* Problem to solve: From the listing below, pull each line that includes "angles".

====== Data segment ======

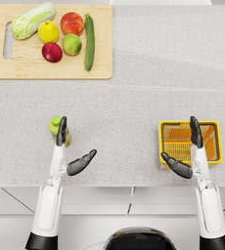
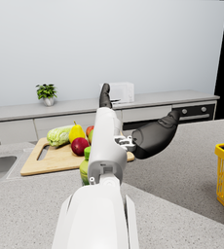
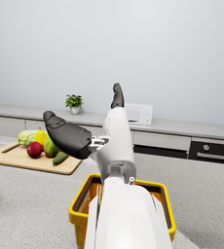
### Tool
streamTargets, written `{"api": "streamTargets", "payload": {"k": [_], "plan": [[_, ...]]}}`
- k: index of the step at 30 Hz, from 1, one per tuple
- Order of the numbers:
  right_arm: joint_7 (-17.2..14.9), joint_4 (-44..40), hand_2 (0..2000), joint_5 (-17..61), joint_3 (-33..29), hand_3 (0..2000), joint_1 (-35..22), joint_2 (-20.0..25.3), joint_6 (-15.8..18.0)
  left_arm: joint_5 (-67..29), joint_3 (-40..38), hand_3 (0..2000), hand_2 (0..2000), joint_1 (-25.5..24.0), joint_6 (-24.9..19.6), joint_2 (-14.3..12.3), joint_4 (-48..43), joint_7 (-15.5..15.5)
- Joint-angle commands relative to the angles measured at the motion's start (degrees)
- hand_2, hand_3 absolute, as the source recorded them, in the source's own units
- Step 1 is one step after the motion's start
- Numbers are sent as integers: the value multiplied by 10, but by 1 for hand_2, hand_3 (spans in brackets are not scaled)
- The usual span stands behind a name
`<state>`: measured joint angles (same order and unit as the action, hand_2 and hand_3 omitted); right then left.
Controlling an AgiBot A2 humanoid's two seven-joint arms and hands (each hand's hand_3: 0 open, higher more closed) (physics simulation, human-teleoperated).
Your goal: Pick up the green tea and place it into the yellow basket
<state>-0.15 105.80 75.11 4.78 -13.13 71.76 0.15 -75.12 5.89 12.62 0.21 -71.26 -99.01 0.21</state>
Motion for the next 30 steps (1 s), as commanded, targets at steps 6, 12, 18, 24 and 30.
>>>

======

* Solved exercise:
- Joint-angle commands relative to the angles measured at the motion's start (degrees)
`<state>`: measured joint angles (same order and unit as the action, hand_2 and hand_3 omitted); right then left.

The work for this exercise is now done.